At Holyrood on Tuesday, Justice Secretary Humza Yousaf said it was "unhelpful" to use "hyperbole" to say police stations are falling apart.
Just hours after those remarks, the ceiling at Broughty Ferry police station in Dundee collapsed, The Courier newspaper reported.

Questioning the First Minister, Carlaw said: "Water pouring in through ceilings and windows, mushrooms growing in the carpets and rats scurrying about the mouldy floors, what word would the First Minister use to describe the state of some of Scotland's police stations?"

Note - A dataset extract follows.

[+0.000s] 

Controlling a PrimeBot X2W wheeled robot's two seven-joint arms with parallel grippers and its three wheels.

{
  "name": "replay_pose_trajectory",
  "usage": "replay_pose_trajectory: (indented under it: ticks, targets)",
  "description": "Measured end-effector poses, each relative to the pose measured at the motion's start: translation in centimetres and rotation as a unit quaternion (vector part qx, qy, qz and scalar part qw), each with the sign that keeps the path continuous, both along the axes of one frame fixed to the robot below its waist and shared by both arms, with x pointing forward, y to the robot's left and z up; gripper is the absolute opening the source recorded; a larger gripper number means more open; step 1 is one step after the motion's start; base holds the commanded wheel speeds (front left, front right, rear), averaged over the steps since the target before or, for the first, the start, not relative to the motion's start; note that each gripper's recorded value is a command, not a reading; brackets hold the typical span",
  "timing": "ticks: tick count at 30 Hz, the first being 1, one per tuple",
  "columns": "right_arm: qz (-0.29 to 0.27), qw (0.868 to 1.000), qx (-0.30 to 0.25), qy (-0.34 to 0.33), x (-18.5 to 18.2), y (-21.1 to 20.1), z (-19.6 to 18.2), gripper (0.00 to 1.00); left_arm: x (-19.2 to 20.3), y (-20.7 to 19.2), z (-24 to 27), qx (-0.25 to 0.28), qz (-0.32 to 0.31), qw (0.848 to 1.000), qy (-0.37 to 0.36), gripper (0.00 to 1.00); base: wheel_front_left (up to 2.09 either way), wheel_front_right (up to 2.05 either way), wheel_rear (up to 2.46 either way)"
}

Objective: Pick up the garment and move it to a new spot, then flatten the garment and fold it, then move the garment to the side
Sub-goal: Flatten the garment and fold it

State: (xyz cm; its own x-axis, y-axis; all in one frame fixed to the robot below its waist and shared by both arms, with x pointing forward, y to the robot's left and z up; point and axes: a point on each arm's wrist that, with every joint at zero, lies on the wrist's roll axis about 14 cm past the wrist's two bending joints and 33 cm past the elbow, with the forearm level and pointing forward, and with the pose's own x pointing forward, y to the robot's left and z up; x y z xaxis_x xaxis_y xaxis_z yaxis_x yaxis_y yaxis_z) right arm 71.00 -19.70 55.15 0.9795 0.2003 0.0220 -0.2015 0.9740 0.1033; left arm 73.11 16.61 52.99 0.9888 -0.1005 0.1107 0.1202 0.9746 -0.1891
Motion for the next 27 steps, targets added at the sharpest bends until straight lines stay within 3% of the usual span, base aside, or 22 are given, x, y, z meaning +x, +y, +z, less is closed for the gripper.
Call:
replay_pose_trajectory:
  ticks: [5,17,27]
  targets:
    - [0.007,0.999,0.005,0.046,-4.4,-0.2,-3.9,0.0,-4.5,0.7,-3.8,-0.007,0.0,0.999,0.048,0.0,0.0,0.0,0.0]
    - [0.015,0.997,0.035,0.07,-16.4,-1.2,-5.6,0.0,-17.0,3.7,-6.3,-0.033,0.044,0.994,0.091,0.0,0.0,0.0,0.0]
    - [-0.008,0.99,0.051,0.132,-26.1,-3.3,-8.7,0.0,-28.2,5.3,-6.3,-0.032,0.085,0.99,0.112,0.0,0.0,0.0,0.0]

Sturgeon suggested it was Carlaw's party that was guilty of underfunding police services in the UK.

The National:

She said: "I do think that Jackson Carlaw has something of a nerve to raise issues like this because before I address the issue directly, let me just remind Jackson Carlaw and the chamber that it was indeed the Conservative Party that reduced the resource budget of this Government by £1.5 billion, that's 5% in real terms, since 2010.

"It's also the Conservatives who have robbed the Scottish police service of £125 million in VAT that should never have been claimed.

"But despite all of that, since 2016 the annual budget for policing in Scotland has increased by more than £80 million, bringing it to £1.2 billion in this year."

She added: "The capital budget of the service has increased in this year alone by 52% to support the roll-out of mobile technology.

"So we are investing in police officers, also of course maintaining 1000 more police officers in our communities, while the Tories have cut 20,000 from the streets in England.

"So we'll take no lectures from the Conservatives on matters of public services and as we prepare our budget for the year ahead, our priority will continue to be investment in public services and we'll leave Jackson Carlaw to argue for tax cuts for the highest paid in our country."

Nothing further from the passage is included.